The signal (as controlled by the FET) is reduced when the control (rectified audio) voltage goes up. That is the first 180 degree phase shift. Your example circuit just happens to have two RC time constant delays (C4 and C2).
C4 looks to be a larger delay than C2 and swamps out the possible oscillation had both time constants been close to each other. (And, also, looks like it will respond faster to the audio peaks and delay slower due to the diodes).
Unlike temperature, where one degree error could start a thermostat war between the members of your family or office coworkers, it was pointed out (in another post) that peoples response to sound level is logarithmic. So the gain of the control loop can be relaxed, and thus less components like additional amplifiers or comparators in the control part of the loop.
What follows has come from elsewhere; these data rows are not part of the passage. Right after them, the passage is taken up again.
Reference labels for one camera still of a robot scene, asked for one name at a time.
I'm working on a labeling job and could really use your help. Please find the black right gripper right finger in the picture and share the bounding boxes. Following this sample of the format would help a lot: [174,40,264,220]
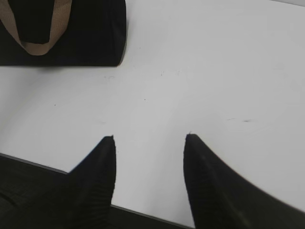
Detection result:
[183,134,305,229]

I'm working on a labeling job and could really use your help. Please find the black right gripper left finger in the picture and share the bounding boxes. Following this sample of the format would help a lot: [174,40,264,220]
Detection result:
[51,136,116,229]

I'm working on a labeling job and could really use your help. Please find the black tote bag tan handles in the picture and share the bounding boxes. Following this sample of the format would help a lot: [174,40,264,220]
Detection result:
[0,0,126,67]

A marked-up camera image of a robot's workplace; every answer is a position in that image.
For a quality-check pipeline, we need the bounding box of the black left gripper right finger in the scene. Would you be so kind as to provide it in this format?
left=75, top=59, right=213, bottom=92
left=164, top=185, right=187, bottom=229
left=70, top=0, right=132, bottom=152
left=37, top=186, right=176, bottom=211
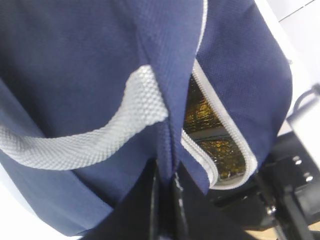
left=171, top=163, right=250, bottom=240

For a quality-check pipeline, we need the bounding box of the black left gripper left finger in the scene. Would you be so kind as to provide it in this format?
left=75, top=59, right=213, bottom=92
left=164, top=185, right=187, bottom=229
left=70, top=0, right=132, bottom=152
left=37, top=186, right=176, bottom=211
left=82, top=159, right=160, bottom=240

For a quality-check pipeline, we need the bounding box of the navy blue lunch bag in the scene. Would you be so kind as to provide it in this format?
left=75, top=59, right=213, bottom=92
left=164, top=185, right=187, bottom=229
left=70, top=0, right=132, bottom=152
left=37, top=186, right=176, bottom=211
left=0, top=0, right=292, bottom=240

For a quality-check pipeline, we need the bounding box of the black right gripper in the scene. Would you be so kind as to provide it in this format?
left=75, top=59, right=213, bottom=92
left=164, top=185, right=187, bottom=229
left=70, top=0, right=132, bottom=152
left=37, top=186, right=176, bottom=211
left=209, top=132, right=320, bottom=240

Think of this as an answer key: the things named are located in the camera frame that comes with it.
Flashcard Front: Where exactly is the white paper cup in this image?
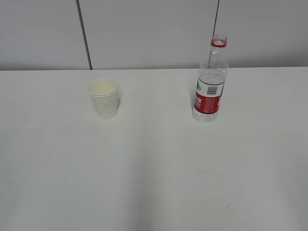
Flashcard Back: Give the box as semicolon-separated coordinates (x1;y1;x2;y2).
88;78;119;119

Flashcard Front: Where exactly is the clear plastic water bottle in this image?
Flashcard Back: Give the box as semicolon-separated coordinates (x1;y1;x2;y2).
192;34;229;123
This looser control of the volume level is actually an advantage; as it lets the listener get a sense of the difference between a strong or week signal without as much danger of their eardrums being blown out by the strong one.
The looser control (the lower loop gain) also makes the circuit less hair triggered to start oscillating right at the 360 degree total phase shift point. (Should the phase shift actually start approaching that point.)
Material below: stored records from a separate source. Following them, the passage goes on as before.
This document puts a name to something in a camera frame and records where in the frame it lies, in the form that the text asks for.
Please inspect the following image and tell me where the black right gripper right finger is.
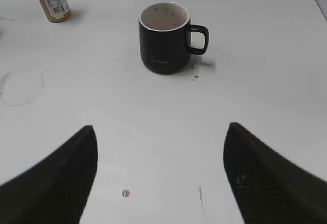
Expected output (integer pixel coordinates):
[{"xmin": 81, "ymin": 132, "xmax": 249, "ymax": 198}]
[{"xmin": 223, "ymin": 122, "xmax": 326, "ymax": 223}]

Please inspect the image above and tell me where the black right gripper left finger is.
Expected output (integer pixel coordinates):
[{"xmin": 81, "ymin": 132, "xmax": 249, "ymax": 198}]
[{"xmin": 1, "ymin": 125, "xmax": 98, "ymax": 223}]

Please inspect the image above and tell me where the black ceramic mug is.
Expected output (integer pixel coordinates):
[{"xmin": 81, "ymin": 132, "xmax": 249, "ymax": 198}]
[{"xmin": 138, "ymin": 2, "xmax": 209, "ymax": 74}]

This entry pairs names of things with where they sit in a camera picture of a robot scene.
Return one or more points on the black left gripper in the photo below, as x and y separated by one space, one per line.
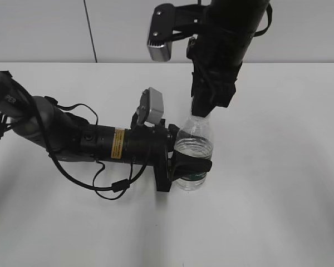
150 146

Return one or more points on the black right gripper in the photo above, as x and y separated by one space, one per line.
211 88

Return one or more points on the clear cestbon water bottle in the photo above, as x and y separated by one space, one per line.
195 139

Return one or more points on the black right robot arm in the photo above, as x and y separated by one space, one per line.
224 33

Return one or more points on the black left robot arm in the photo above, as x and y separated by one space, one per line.
70 138

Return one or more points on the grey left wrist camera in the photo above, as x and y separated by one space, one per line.
151 107

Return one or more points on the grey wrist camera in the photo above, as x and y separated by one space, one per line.
151 107
170 23

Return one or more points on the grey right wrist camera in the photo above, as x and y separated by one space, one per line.
170 23

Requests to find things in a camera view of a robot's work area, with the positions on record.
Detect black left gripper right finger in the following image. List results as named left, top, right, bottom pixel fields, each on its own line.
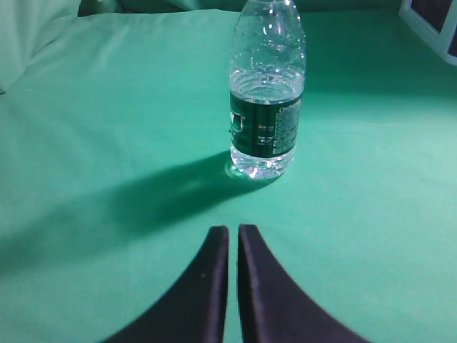
left=238, top=224, right=366, bottom=342

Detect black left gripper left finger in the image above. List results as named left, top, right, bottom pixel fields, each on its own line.
left=106, top=226, right=229, bottom=342

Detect clear plastic water bottle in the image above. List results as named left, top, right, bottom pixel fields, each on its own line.
left=229, top=1, right=306, bottom=179

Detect green table cloth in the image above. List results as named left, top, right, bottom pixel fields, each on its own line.
left=1, top=10, right=456, bottom=342

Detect green backdrop cloth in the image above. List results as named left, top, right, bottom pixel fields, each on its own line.
left=1, top=1, right=245, bottom=94

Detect white drawer cabinet frame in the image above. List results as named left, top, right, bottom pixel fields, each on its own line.
left=398, top=0, right=456, bottom=66

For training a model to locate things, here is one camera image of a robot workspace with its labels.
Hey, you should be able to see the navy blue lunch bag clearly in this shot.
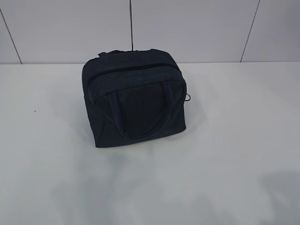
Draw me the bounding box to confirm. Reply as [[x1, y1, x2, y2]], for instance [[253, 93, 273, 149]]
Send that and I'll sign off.
[[82, 49, 190, 148]]

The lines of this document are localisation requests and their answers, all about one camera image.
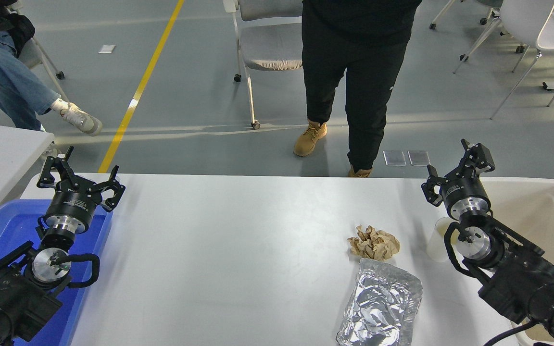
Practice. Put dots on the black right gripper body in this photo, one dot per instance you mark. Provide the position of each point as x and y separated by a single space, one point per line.
464 188

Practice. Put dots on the white plastic chair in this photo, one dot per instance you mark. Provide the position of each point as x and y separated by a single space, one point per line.
527 19

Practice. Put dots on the seated person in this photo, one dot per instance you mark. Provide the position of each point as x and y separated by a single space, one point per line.
7 81

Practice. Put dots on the blue plastic tray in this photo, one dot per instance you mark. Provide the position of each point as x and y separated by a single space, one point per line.
7 226

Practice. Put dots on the tan paper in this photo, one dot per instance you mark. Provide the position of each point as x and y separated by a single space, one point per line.
373 244

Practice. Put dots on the grey chair with casters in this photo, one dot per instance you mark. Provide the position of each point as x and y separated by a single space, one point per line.
489 3

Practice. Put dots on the foil tray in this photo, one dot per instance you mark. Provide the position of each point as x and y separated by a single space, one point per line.
383 302

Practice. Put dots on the large pale plastic bin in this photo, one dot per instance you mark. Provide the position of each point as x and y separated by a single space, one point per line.
536 211

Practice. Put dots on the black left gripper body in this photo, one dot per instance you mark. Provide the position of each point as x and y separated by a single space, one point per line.
71 204

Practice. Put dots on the white paper cup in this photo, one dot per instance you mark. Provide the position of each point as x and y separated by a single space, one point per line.
438 246

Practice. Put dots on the clear floor plate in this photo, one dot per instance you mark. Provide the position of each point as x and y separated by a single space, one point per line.
419 158
395 158

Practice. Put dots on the standing person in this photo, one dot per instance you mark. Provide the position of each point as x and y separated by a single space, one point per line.
368 72

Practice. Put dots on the grey padded rolling chair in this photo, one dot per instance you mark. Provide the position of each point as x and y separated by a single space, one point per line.
270 45

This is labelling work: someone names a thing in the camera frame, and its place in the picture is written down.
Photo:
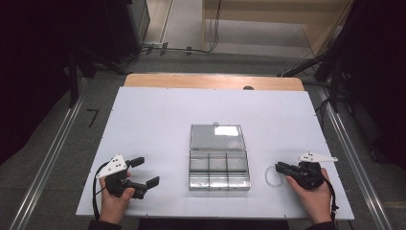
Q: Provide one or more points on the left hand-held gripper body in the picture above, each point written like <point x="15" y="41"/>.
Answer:
<point x="115" y="164"/>

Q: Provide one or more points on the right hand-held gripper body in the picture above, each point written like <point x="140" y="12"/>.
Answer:
<point x="308" y="175"/>

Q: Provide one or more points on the clear plastic compartment box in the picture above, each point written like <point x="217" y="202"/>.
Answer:
<point x="218" y="172"/>

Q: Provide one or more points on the person's right hand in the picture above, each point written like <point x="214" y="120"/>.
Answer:
<point x="316" y="204"/>

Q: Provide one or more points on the person's left hand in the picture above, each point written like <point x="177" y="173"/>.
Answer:
<point x="113" y="207"/>

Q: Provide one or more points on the white table board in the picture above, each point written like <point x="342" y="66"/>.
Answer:
<point x="166" y="115"/>

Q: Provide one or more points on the black metal stand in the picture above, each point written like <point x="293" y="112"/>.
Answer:
<point x="73" y="83"/>

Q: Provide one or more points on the wooden table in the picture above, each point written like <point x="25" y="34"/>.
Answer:
<point x="191" y="81"/>

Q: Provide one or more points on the black stand with equipment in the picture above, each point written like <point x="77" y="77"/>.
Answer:
<point x="332" y="73"/>

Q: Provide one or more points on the dark curtain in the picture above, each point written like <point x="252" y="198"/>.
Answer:
<point x="32" y="64"/>
<point x="379" y="80"/>

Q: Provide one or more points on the black cabinet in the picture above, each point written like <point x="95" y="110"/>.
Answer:
<point x="127" y="25"/>

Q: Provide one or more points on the metal floor rail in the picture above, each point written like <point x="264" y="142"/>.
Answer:
<point x="48" y="159"/>
<point x="354" y="159"/>

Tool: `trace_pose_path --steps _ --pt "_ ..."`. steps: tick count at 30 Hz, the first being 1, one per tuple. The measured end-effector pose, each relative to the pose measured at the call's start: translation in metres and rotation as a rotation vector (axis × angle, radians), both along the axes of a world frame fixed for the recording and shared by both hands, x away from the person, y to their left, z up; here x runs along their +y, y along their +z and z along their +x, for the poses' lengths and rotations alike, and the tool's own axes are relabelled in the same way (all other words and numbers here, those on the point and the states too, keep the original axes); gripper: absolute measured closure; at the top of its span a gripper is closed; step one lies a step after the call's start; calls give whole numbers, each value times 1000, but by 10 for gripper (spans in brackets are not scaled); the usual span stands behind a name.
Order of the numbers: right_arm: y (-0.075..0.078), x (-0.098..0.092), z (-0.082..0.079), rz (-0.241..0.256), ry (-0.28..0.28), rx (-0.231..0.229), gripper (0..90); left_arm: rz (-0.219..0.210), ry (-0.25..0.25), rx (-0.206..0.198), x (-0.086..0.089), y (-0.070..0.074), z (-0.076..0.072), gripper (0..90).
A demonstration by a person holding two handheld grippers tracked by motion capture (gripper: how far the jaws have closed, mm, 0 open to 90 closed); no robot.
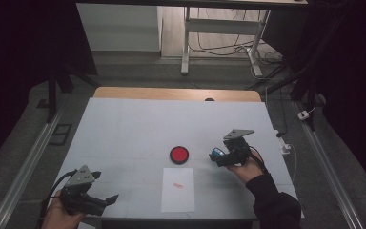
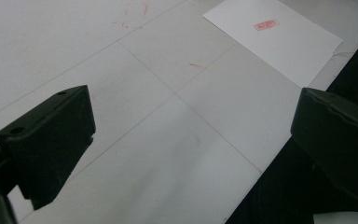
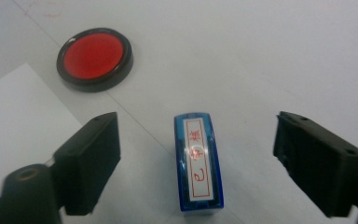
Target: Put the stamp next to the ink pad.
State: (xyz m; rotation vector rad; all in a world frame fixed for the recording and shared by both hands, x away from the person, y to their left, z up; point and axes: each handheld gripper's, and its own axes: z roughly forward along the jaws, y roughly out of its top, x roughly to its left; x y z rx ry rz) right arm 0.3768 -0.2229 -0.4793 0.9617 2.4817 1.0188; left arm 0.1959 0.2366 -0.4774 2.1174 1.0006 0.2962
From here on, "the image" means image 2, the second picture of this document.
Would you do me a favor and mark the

If the delays of the control part of the loop (C4, C2) did start to go past 180 degrees, the AGC could oscillate. Causing a throbbing in the intensity of the audio as it raises and lowers the level of the audio, but is slightly behind in its reaction time to the audio level change.
Also, with SSB, the control does not have a constant carrier as a reference for the signal strength. So it has to work around this by looking at the audio level or the peak RF levels in the IF chain. Then it has to apply additional things like fast attack, slow delay in the level adjustment to make up for the signals arriving in bursts as the transmitting person talks and pauses.